Opening with the title track, Phantasmagoria establishes the palette in bold strokes: airy vocals floating above steady synth pads. Persistent drum machinery that supports layers of choral harmonies. Co-producer Iwan Morgan’s synth and Laura J Martin’s flutes bloom around the arrangement, as Saunders sings “I’m the prophet of sleep and silence/Phantasmagoria/We’ll rest until summer.” The song rises, anthemic, and then falls with grace like silk sheets drifting slowly down to earth. ‘Arnofio’ has more of a gothic heart, its dark synth beats and close harmonies shading the edges before a beautifully lilting chorus frames the line “ma popeth yn anofio” (“everything is floating”). It’s an idea central to the record: the future pulls like an ocean, leaving us to float or to sink.
From there ‘Now You Know’ breaks the surface, a bubbling three-and-a-half-minute pop nugget straight out of Vince Clarke’s songbook. It’s so direct and catchy it feels beamed in from 1985. Its stripped-back lyric has a disarming honesty, set against production that glitters with retro-futurist charm. It’s the album’s most unabashed pop moment, proof that Saunders’ songwriting instincts are as sharp as ever.
Elsewhere, she weaves in new, organic sounds. ‘Y Bore’ (“the morning”) layers vintage synths with cello, showcasing her vocal range, while ‘The Dust Settled’ builds on the idea, flirting with madrigal-like phrasing and baroque pop. ‘Kosel y’wn Mor’ (“the sea is safe”) and Rhwng Yr Ynysoedd (“between the islands”) lean into maritime metaphor. Waves and currents seem to carry her voice, binding the album in water imagery. ‘Meanwhile, Acwariwm sparkles with the melodic genius of Abba yn Gymraeg: bright, irresistible, an earworm that burrows deep.

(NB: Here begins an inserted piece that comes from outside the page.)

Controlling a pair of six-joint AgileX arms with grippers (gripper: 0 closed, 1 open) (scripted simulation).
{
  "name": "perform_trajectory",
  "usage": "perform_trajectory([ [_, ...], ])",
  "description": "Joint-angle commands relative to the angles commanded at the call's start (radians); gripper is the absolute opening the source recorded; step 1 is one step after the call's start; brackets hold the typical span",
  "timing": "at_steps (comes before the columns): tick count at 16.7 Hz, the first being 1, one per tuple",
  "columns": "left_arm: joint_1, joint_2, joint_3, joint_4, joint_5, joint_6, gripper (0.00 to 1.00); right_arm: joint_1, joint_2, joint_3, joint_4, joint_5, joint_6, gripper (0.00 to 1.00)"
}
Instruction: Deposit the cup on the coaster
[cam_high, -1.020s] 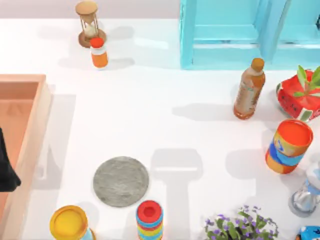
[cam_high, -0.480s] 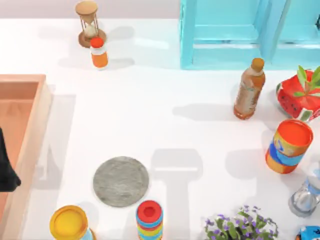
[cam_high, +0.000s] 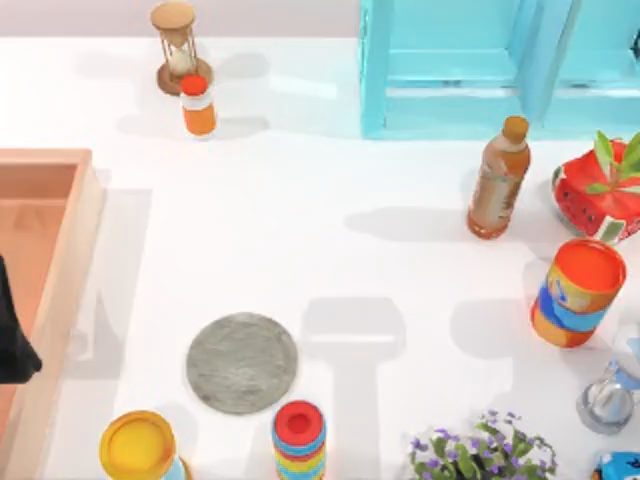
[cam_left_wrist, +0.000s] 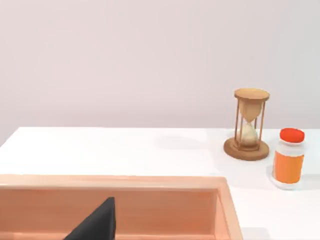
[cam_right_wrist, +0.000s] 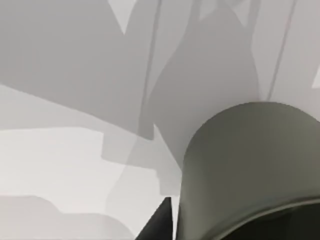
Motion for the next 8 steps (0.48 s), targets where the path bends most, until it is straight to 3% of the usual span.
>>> perform_trajectory([
  [8, 0.0, 0.0, 0.0, 0.0, 0.0, 0.0, 1.0, -0.003, -0.002, 0.011, -0.004, 0.004, 0.011, 0.0],
])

There are occasional slips. ‘O’r Diwedd’ has a gorgeous, bittersweet chorus, but its shuffling, glitchy beat nearly trips over itself, distracting from the vocal clarity. Closer ‘Like Waves’ makes up for it: a dusk-lit lament with just whirling organ and voice, cresting into a glowing swell of synth pads that gradually swallow her vocal whole. It’s one of those rare endings that feels both final and suggestive, like a horizon that keeps expanding.
Whether you fall for its melodic hooks or its shifting textures, it’s Saunders’ voice that carries Phantasmagoria. Clear, emotive and unwavering at the centre of each song, it gives shape to the album’s swirl of languages, references and moods. It steers the record with quiet assurance, and when everything else drifts or dissolves, that voice remains: steady, human, true, and the element that keeps Phantasmagoria from floating away.
‘Phantasmagoria’ is released on 26 September.